|Good Morning Everyone,|
Our theme for this month: “Resilience”
Our Bible verse for today: “I pray that the eyes of your heart may be enlightened so that you may know what is the hope of his calling, what is the wealth of his glorious inheritance in the saints, and what is the immeasurable greatness of his power toward us who believe, according to the mighty working of his strength.” Ephesians 1:18-19 (CSB)
Our thought for today: “Keep your fork because the best is yet to come.”
I once read a story about a woman who was buried with a fork in her hand. It’s true. As her friends came to view her body laid out in the casket they were surprised and confused to see a fork in her hand.
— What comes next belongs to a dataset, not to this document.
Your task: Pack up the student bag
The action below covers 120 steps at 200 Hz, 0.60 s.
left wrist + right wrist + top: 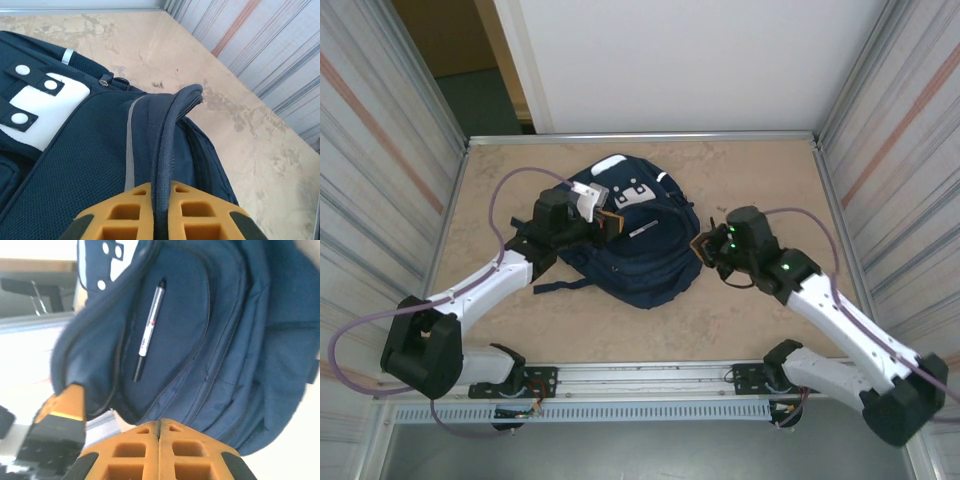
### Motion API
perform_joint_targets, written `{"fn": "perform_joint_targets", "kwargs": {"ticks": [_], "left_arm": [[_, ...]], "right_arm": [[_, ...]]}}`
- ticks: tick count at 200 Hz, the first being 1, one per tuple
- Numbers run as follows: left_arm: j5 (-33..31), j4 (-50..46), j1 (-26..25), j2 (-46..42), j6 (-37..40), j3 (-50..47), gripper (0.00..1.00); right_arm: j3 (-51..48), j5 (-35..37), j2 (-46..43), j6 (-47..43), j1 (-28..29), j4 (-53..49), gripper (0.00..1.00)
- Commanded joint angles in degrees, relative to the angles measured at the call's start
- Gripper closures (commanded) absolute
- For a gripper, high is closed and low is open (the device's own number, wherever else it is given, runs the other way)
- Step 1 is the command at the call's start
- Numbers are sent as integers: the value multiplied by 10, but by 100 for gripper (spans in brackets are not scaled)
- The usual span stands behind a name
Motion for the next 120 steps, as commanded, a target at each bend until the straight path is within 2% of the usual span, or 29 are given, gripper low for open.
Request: {"fn": "perform_joint_targets", "kwargs": {"ticks": [1,13,30,38,48,67,82,99,120], "left_arm": [[24,76,1,-17,-20,21,95],[11,45,1,-16,1,26,95],[-14,13,2,-25,27,19,95],[-23,10,2,-31,34,13,94],[-30,9,2,-36,38,5,94],[-29,-17,2,-47,48,4,95],[-26,-25,0,-52,54,-2,95],[-26,-19,0,-52,52,-17,94],[-19,-12,-1,-46,37,-27,95]], "right_arm": [[56,18,65,-16,4,13,91],[67,36,85,-36,-6,-31,78],[41,24,97,-97,-49,-20,58],[33,5,103,-140,-75,-11,49],[32,-38,117,-262,-122,3,41],[69,-48,153,-467,-195,-60,39],[95,-26,186,-582,-239,-102,38],[125,-26,242,-648,-269,-138,37],[169,-9,322,-688,-268,-167,39]]}}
Later, in the sermon, the preacher explained that the fork was there at her request. You see, this fine lady had been a good Southern Baptist her entire life and she was a member of the First Baptist Church of the Covered Dish. They were famous for their potlucks and if you’ve even been to a Southern Baptist potluck, then you know that the best part is the dessert table. So, once the dishes are cleared away after the main course you “keep your fork” because “the best is yet to come”. For this woman the symbol of the fork was a reminder that even in death, “the best is yet to come” because she had the promise of heaven waiting for her. She lived with that hope and she then died with that hope – and she had fun with it in the process!
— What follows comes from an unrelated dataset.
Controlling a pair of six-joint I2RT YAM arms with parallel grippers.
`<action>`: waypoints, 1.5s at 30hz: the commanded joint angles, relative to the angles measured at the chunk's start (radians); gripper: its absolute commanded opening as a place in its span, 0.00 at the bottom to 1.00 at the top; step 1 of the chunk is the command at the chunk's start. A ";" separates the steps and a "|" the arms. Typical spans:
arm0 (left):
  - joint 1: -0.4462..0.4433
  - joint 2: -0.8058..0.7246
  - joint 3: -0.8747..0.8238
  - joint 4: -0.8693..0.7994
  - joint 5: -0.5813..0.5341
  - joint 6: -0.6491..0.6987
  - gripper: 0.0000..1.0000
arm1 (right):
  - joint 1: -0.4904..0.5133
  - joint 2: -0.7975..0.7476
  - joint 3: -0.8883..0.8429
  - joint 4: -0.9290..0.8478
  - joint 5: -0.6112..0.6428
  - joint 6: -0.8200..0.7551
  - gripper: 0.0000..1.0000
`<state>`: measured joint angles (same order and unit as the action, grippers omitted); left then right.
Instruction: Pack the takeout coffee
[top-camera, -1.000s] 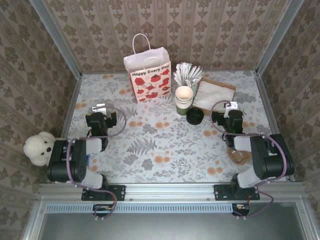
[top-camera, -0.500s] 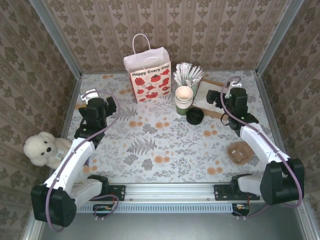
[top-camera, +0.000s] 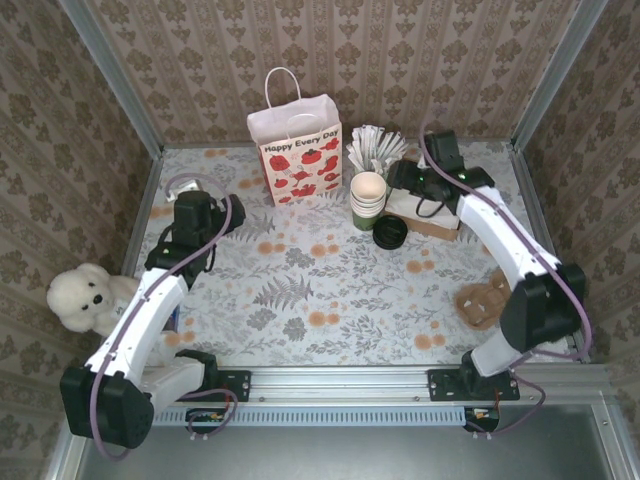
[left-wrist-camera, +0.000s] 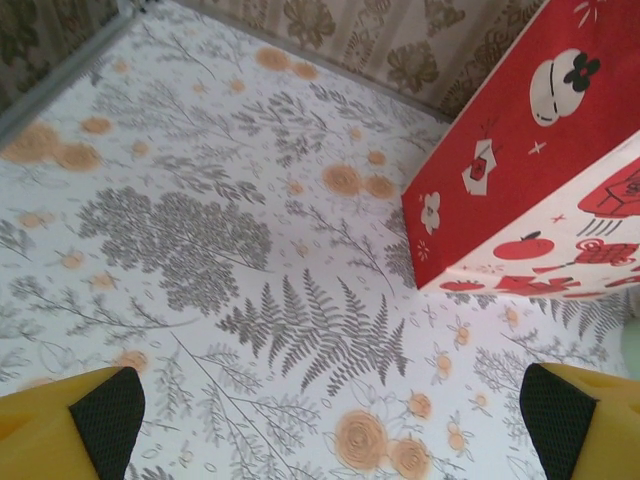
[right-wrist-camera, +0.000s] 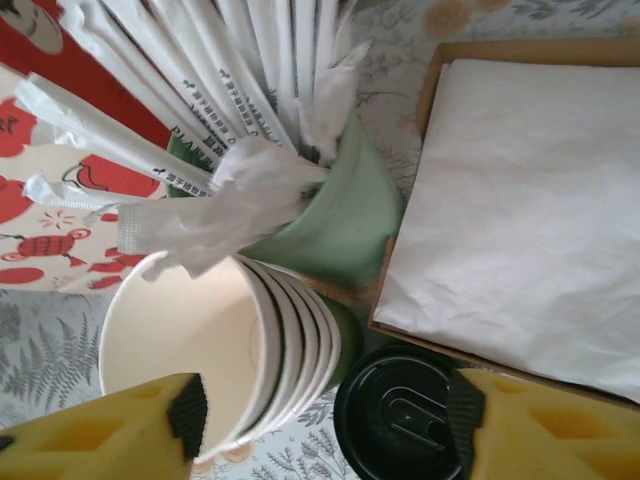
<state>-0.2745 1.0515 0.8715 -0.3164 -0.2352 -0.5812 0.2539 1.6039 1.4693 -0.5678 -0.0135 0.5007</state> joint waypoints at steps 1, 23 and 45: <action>-0.002 0.012 0.002 -0.042 0.058 -0.069 1.00 | 0.041 0.105 0.133 -0.183 0.070 -0.006 0.61; 0.000 0.099 0.000 -0.081 0.034 -0.096 1.00 | 0.125 0.333 0.391 -0.339 0.193 -0.076 0.27; 0.002 0.078 -0.022 -0.061 0.047 -0.081 1.00 | 0.158 0.257 0.347 -0.268 0.246 -0.120 0.00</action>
<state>-0.2741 1.1522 0.8551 -0.3748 -0.1932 -0.6659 0.4026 1.9247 1.8351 -0.8600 0.1997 0.4107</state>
Resilient Christians learn to live with hope – with the expectation that the best is yet to come. That’s their attitude about eternity in heaven, but it’s also their attitude about all of life. Resilient Christians have great faith in the sovereignty, love, and goodness of God. They know that God is watching over them, guiding them, and fulfilling His good and perfect plan for them. Therefore, they live with hope and with the eager expectation of good things to come. That’s what Paul was saying in Ephesians 1:18-19. His prayer for his readers was that they would learn to live with hope.
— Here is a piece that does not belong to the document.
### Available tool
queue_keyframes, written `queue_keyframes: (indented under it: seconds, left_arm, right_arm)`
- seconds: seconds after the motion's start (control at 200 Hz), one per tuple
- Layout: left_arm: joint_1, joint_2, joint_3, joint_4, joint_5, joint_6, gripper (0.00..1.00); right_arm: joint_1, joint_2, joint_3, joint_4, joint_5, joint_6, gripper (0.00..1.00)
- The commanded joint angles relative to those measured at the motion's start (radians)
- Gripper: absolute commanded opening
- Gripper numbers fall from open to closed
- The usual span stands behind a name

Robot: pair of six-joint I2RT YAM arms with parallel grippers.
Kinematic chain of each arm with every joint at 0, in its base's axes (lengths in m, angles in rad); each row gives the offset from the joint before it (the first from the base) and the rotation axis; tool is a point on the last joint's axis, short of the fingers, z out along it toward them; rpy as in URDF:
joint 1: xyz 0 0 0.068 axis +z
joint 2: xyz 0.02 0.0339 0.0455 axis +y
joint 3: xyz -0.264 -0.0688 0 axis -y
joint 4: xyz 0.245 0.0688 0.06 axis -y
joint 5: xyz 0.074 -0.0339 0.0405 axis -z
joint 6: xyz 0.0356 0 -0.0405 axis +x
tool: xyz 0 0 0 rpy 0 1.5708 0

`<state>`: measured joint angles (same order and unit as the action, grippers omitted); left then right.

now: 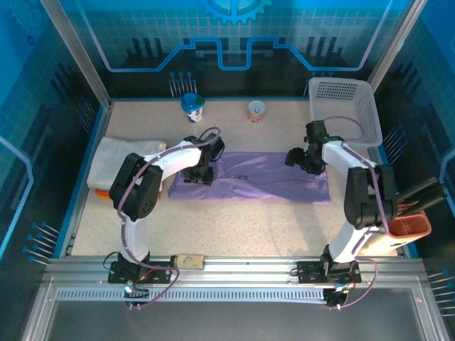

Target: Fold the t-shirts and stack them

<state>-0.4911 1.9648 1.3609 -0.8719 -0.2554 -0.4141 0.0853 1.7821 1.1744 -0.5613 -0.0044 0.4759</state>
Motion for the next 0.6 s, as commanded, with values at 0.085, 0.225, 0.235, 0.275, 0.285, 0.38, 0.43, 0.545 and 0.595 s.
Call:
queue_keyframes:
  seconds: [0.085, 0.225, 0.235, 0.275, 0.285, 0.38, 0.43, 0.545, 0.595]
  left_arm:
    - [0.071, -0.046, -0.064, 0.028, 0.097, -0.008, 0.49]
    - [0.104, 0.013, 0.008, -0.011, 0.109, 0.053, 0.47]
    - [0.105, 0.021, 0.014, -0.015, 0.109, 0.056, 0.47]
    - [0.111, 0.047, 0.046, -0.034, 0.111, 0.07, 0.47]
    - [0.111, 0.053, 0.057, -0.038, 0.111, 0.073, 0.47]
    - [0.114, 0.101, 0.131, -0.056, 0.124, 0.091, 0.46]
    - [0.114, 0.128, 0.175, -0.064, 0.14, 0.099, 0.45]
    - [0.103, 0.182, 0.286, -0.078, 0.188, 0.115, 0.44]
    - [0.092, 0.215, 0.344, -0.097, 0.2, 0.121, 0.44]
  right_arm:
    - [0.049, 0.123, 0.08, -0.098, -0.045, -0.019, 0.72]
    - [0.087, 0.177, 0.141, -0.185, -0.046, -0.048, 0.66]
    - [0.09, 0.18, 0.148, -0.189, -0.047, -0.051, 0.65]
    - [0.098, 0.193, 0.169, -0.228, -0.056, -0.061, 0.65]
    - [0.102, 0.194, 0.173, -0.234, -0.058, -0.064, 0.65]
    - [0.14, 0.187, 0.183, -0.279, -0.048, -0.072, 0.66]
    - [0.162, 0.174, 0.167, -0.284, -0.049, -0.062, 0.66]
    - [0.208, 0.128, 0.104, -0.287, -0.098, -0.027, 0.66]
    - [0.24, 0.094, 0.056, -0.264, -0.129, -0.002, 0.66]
In his book “If You Want to Walk on Water You’ve Got to Get Out of The Boat” pastor John Ortberg writes, “Hope is the fuel that the human heart runs on … Hope includes all the psychological advantages of optimism, but it is rooted in something deeper.” He was writing about spiritual living. People who have learned to live with hope focus on more than just the issues of the moment. They have learned that with God there is always a higher purpose and there is always something more and better waiting for them. So, they have hope (optimism, but at a deeper level).
I encourage you to train yourself in the habit of being hopeful. Learn to live beyond optimism. God is good, all the time, and your future is bright.